No encontré ninguna información sobre aquella variedad, y los días iban pasando… La seta iba perdiendo frescura. Tenía que tomar una decisión: comérmela o tirarla. Supongo que ya estaba programado genéticamente para sucumbir al deseo, pero, de verdad, créame: su perfume era delicioso. Me hechizó. Cometí uno de los errores más graves que puede cometer un buscador de setas.
No pude evitarlo. La salteé en la plancha y la salpimenté levemente. Apenas unas gotitas de aceite de oliva y… me comí la seta.
No sé si ese instante de puro placer compensa el infierno que ahora estoy viviendo, pero confirmo que la seta era un manjar.
¿Venenosa? No.
¿Tóxica? Sí.
Soy la prueba viviente.
Hubiese sido una experiencia gastronómica gratificante si no hubiese tenido efectos secundarios. Eso la ha convertido en una verdadera pesadilla.
Pasaron varios días hasta que me di cuenta de que era poseedor de la verdad absoluta. Como lo oye: la verdad absoluta.
Sí, ahora viene cuando abre los ojos como platos durante un segundo. Lo está haciendo ahora mismo. Cree que mi afirmación confirma su teoría de que sufro un trastorno mental y que por eso estoy aquí.
Desde que me comí la dichosa seta, soy poseedor de certeza. Ya me lo advirtió aquella voz en el bosque: «La certeza tendrás». Y le puedo asegurar que la tengo.
Ante cualquier pregunta que se me haga, me llega la respuesta con la verdad absoluta, al instante. No tengo ninguna incertidumbre en mi vida. Ni hay incertidumbre de otros que para mí lo sea. Ya sé que es difícil de creer, pero usted misma, doctora, puede hacer una prueba. De esas empíricas que le gustan tanto.
Seguro que hay alguna incertidumbre en su vida. Algo que le genera dudas. Si me plantea la cuestión, yo le responderé con una certeza absoluta que el tiempo demostrará. No provoco acontecimientos, solo transmito información. ¿Quiere probarlo? Pregúnteme lo que quiera, que yo resolveré sus dudas.
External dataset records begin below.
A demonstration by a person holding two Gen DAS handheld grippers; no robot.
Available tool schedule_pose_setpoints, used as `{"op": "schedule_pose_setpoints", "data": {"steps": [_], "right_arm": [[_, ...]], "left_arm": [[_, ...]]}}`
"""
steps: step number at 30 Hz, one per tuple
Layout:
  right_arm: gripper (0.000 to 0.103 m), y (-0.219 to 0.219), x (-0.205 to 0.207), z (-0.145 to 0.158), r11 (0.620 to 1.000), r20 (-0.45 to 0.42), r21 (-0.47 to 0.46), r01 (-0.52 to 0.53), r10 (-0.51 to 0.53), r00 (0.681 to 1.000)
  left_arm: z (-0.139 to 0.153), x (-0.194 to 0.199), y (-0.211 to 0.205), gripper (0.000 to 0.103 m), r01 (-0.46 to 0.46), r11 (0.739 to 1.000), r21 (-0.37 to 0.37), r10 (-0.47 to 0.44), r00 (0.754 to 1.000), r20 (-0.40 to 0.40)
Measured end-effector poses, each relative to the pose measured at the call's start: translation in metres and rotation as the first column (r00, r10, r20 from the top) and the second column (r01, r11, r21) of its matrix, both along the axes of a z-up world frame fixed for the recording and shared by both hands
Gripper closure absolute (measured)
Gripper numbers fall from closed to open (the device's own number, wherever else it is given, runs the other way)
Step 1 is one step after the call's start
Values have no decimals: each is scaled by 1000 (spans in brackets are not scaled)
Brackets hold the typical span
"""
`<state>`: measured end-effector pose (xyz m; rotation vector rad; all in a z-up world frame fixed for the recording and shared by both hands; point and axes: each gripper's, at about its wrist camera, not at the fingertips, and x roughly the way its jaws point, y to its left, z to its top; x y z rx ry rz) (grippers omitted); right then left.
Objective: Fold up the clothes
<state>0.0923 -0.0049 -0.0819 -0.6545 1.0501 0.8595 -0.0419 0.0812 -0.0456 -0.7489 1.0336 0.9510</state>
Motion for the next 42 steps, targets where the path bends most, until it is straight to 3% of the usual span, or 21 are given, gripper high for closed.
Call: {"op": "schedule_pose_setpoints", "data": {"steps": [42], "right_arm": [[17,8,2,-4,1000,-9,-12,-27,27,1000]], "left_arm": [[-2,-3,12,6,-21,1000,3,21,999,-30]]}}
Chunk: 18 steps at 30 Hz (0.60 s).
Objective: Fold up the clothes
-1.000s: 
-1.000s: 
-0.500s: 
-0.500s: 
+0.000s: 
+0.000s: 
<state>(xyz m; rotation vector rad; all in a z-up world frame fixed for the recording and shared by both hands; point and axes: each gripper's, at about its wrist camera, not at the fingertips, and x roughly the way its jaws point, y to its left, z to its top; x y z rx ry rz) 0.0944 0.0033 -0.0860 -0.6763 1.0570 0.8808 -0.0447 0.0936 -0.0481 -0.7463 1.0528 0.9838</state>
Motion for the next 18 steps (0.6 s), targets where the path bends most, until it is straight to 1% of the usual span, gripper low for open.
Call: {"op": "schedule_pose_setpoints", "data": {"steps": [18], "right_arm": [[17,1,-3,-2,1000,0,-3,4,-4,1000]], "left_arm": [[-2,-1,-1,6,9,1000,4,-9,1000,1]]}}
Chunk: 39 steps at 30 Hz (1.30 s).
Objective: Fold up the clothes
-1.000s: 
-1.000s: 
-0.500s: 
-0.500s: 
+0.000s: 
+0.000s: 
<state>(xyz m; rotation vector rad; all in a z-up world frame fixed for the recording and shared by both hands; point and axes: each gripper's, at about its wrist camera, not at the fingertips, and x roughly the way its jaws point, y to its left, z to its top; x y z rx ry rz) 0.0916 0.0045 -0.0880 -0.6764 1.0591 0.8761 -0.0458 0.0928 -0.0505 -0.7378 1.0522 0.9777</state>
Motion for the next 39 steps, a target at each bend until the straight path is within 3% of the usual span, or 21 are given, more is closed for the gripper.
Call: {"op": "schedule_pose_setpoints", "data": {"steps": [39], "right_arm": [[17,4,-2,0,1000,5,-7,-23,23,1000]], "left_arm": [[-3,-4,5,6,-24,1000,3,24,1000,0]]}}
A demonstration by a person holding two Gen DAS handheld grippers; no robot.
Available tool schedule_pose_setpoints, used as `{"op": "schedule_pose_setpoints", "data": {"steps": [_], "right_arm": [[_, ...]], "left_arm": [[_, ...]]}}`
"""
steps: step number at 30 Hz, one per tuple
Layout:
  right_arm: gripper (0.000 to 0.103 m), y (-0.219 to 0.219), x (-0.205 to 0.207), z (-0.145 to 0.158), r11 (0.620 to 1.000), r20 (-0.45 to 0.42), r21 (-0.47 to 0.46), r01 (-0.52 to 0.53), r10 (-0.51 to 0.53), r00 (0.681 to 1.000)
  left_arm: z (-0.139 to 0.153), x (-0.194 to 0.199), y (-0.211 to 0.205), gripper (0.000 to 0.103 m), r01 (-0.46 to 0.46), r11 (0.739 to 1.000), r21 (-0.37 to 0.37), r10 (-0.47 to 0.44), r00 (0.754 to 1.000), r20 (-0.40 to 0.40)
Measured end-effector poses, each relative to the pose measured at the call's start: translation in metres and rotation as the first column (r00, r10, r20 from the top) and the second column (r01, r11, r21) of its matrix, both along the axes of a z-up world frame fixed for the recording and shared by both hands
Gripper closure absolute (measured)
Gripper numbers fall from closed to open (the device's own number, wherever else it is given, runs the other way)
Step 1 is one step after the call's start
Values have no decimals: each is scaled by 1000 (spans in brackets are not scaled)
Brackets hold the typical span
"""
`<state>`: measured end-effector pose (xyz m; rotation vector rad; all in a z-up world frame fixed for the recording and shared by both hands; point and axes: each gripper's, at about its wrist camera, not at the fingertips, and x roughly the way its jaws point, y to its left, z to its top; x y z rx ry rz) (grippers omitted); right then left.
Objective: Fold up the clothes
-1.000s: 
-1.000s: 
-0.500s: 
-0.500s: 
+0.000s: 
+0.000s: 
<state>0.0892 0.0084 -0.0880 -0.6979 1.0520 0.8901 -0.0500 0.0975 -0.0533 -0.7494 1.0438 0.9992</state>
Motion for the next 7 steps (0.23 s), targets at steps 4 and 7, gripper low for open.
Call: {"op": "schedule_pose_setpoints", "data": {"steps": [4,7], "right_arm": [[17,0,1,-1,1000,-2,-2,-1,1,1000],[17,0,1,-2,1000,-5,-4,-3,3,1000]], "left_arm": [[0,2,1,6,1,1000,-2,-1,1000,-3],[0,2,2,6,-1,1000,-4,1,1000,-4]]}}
Sí, ya sé que da un poco de miedo. Supongo que habrá hablado con sus colegas. Ya les advertí que debían ser preguntas cómodas, pero algunos no me hicieron caso. Recuerdo a aquel joven psiquiatra de pelo engominado. Me han dicho que se ha divorciado. Pero claro, de no tener la certeza de que tu pareja te está siendo infiel a tenerla… marca la diferencia. Ya le digo yo que se piense bien la pregunta.
Supongo que querrá reflexionar sobre mi caso, revisar las pruebas toxicológicas, buscar información de la seta, hablar con los otros terapeutas que me han atendido… pero dese prisa, doctora.
Me gustaría que se publicaran mis ilustraciones y la descripción de la Seta de la Certeza. He pensado que su nombre científico podría ser Boletus certitudo y que se debería incluir en las guías de variedades peligrosas. Es lo único que puedo hacer para evitar que más personas se infecten del virus de la certeza total. No se puede vivir así.
Lo malo de esto mío, de no tener incertidumbre, es que me hice la pregunta trascendental de cuándo iba a morir… y ya tengo la fecha.
Con certeza absoluta.
Le recomiendo que no tarde más de quince días en volver a visitarme. Es necesario que publique mi trabajo. Hay que alertar a los que buscan setas. Es importante. Sé que usted me ayudará.
Paró el visionado de la grabación de la última sesión de terapia. Ya no habría más.
Miró el calendario: habían pasado dieciséis días desde la fecha de la sesión. El paciente, por una de esas siniestras casualidades de la vida, había muerto de un paro cardíaco hacía veinticuatro horas.
Cerró la carpeta del caso del buscador de setas y archivó el expediente en la sección de Defunciones. Nadie notaría que faltaban las ilustraciones y los textos descriptivos de la extraña seta. No tenía la certeza de que aquello no fuera nada más que la fábula de un paciente, pero tenía un amigo en el Instituto Nacional de Micología.